◆ Problem details: From the first line to the last, write out the records exactly, leaving out images.

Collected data
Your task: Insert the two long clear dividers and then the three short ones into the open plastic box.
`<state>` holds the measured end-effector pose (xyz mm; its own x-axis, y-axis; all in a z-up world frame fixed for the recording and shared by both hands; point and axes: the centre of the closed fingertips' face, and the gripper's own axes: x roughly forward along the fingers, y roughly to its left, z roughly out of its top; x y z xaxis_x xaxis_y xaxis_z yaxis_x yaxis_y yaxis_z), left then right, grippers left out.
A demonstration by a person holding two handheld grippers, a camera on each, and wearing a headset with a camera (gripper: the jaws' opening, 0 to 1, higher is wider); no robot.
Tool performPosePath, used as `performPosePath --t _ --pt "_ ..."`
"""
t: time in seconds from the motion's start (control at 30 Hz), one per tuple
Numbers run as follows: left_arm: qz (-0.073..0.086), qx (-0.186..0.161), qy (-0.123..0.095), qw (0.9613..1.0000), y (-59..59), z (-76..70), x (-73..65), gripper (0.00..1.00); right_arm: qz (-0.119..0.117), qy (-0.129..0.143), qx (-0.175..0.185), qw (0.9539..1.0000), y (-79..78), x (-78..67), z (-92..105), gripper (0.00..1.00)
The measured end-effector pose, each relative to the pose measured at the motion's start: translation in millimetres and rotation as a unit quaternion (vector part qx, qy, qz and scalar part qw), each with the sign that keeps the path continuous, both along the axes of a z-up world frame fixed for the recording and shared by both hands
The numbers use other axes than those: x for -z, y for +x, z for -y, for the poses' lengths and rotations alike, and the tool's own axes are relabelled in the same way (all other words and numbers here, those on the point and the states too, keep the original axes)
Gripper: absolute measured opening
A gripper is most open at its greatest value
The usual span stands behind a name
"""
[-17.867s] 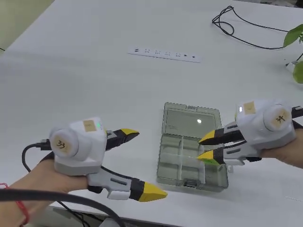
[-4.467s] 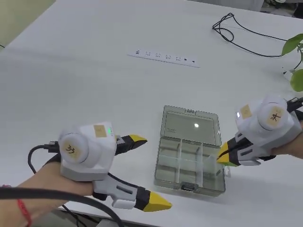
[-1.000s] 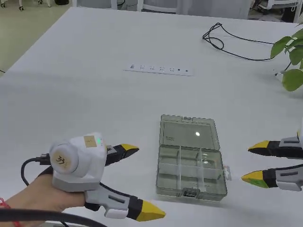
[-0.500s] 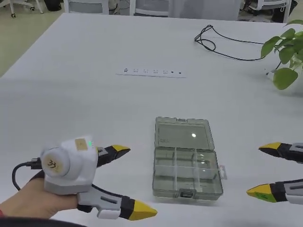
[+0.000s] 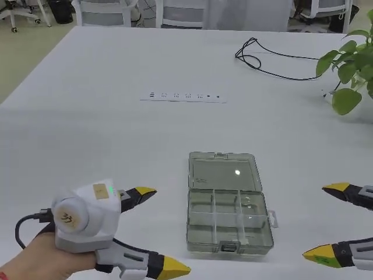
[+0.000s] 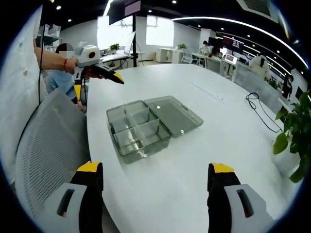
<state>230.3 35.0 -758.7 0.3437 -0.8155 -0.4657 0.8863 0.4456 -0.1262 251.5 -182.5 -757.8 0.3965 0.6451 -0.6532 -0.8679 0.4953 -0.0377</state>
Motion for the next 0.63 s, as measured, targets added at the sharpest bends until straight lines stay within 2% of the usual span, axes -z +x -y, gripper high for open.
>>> performPosePath --t 0.3,0.63 --pt "-0.007 0.004 0.003 1.0000 -3.6 2.1 4.9 1.00 -0.003 0.001 0.002 1.0000 -1.2 1.0 -0.4 0.89" --pt "-0.009 0.007 0.001 0.9999 -4.9 4.4 4.1 1.00 -0.002 0.001 -0.001 1.0000 -1.0 0.2 -1.3 0.89"
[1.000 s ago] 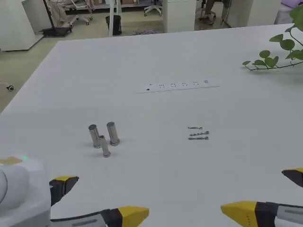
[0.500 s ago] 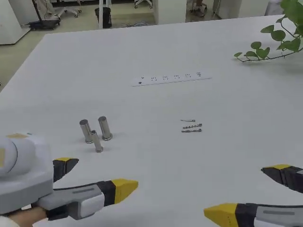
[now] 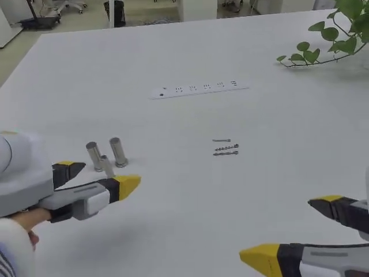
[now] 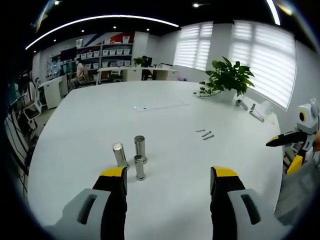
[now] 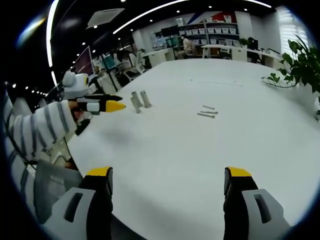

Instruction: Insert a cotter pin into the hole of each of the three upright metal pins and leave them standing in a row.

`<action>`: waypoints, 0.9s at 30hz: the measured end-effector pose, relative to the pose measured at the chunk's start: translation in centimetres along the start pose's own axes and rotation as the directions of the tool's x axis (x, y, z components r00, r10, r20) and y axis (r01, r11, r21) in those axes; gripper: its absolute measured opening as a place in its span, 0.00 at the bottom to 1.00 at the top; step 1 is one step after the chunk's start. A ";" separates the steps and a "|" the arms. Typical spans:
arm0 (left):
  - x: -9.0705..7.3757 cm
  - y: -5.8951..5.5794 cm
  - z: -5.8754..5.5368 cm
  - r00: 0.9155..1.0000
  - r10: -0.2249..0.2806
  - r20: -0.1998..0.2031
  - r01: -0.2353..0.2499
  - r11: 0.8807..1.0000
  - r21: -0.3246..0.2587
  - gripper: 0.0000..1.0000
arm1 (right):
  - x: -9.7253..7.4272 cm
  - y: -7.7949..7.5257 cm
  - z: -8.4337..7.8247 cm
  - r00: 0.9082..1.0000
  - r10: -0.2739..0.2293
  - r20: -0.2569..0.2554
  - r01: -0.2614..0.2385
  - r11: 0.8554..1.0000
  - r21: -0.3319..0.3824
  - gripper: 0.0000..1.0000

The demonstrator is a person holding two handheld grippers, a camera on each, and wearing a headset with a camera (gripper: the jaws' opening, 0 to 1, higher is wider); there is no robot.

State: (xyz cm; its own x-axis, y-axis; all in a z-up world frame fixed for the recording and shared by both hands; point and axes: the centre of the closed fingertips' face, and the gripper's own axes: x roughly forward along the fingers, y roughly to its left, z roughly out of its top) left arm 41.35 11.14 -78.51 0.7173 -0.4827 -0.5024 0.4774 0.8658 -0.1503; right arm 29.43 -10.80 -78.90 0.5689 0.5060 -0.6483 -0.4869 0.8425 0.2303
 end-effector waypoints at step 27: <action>3.1 4.2 -1.3 0.993 0.098 -0.064 -0.093 0.993 0.075 0.26 | -0.2 -1.0 -0.7 0.999 -0.012 -0.033 0.012 1.000 0.002 0.93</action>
State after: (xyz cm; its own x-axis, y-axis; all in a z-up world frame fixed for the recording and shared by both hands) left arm 44.92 13.41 -81.81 0.7268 -0.3863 -0.5679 0.4452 0.8946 -0.0388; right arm 29.30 -11.89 -79.49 0.5524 0.4894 -0.6748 -0.4787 0.8489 0.2239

◆ Exercise answer:
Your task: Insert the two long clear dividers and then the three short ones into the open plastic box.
`<state>` holds the measured end-effector pose (xyz mm; its own x-axis, y-axis; all in a z-up world frame fixed for the recording and shared by both hands; point and axes: the centre of the closed fingertips' face, and the gripper's own axes: x roughly forward along the fingers, y roughly to its left, z roughly out of its top; x y z xaxis_x xaxis_y xaxis_z yaxis_x yaxis_y yaxis_z), left then right, grippers left out.
A demonstration by a person holding two handheld grippers, a camera on each, and wearing a headset with a camera (gripper: the jaws' opening, 0 to 1, higher is wider); no robot.
Tool performPosePath, used as `performPosePath --t _ --pt "_ ..."`
"""
t: time in seconds from the motion's start (control at 30 Hz), one per tuple
Numbers run as follows: left_arm: qz (-0.073..0.086), qx (-0.186..0.161), qy (-0.123..0.095), qw (0.9613..1.0000), y (-59..59), z (-76..70), x (-73..65), gripper (0.00..1.00); right_arm: qz (-0.119..0.117), qy (-0.129..0.143), qx (-0.175..0.185), qw (0.9539..1.0000), y (-79..78), x (-78..67), z (-92..105), gripper (0.00..1.00)
The measured end-effector pose, each relative to the pose measured at the motion's start: translation in millimetres and rotation as a unit quaternion (vector part qx, qy, qz and scalar part qw), each with the sign that keeps the path continuous, both along the axes of a z-up world frame fixed for the recording and shared by both hands
The numbers use other axes than those: x for -z, y for +x, z for -y, for the poses' lengths and rotations alike, and the tool's own axes are relabelled in the same way (all other words and numbers here, those on the point and the states too, keep the original axes)
Gripper: absolute measured opening
A gripper is most open at its greatest value
The usual span stands behind a name
"""
[-17.867s] 
[-4.467s] 
[-1.000s] 
[-0.500s] 
[+0.000s] 
[+0.000s] 
<state>230.3 35.0 -758.7 0.3437 -0.8155 -0.4657 0.8863 0.4456 -0.1262 251.5 -182.5 -757.8 0.3965 0.6451 -0.6532 -0.8679 0.4953 -0.0377</state>
Motion for the next 0.63 s, as measured, targets added at the sharpest bends until straight lines stay within 2% of the usual span, axes -z +x -y, gripper high for open.
>>> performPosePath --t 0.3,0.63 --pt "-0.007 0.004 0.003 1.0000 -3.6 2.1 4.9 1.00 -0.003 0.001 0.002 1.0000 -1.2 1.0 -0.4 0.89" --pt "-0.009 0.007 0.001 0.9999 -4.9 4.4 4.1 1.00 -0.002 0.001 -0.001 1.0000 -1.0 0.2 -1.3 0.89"
[1.000 s ago] 
[0.500 s ago] 
[now] 
[now] 
[now] 

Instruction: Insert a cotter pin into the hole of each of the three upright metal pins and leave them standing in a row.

`<action>`: waypoints, 0.9s at 30hz: the measured end-effector pose, relative to the pose measured at the chunk's start: translation in centimetres along the start pose's own axes and rotation as the directions of the tool's x axis (x, y, z components r00, r10, r20) and y axis (r01, r11, r21) in those axes; gripper: its absolute measured opening as a place in its span, 0.00 at the bottom to 1.00 at the top; step 1 is one step after the chunk's start. A ";" separates the steps and a "|" the arms. Typical spans:
arm0 (left):
  - x: -9.0705..7.3757 cm
  - y: -5.8951..5.5794 cm
  - z: -5.8754..5.5368 cm
  - r00: 0.9155..1.0000
  - r10: -0.2249..0.2806
  - r20: -0.1998..0.2031
  - r01: -0.2353..0.2499
  - r11: 0.8807..1.0000
  - r21: -0.3246..0.2587
  - gripper: 0.0000..1.0000
arm1 (right):
  - x: -9.7253..7.4272 cm
  - y: -7.7949..7.5257 cm
  - z: -8.4337..7.8247 cm
  - r00: 0.9082..1.0000
  - r10: -0.2739..0.2293
  - r20: -0.2569..0.2554
  - r01: -0.2614..0.2385
  - r11: 0.8554..1.0000
  - r21: -0.3319..0.3824
  - gripper: 0.0000..1.0000

The demonstrator is a person holding two handheld grippers, a camera on each, and wearing a headset with a camera (gripper: the jaws' opening, 0 to 1, higher is wider); there is no robot.

State: (xyz cm; its own x-axis, y-axis; all in a z-up world frame fixed for the recording and shared by both hands; point and axes: the centre of the closed fingertips' face, and the gripper's own axes: x roughly forward along the fingers, y roughly to its left, z roughly out of its top) left arm 41.35 11.14 -78.51 0.7173 -0.4827 -0.5024 0.4774 0.8658 -0.1503; right arm 29.43 -10.80 -78.90 0.5689 0.5060 -0.6483 -0.4869 0.8425 0.2303
 end-effector waypoints at step 27: <action>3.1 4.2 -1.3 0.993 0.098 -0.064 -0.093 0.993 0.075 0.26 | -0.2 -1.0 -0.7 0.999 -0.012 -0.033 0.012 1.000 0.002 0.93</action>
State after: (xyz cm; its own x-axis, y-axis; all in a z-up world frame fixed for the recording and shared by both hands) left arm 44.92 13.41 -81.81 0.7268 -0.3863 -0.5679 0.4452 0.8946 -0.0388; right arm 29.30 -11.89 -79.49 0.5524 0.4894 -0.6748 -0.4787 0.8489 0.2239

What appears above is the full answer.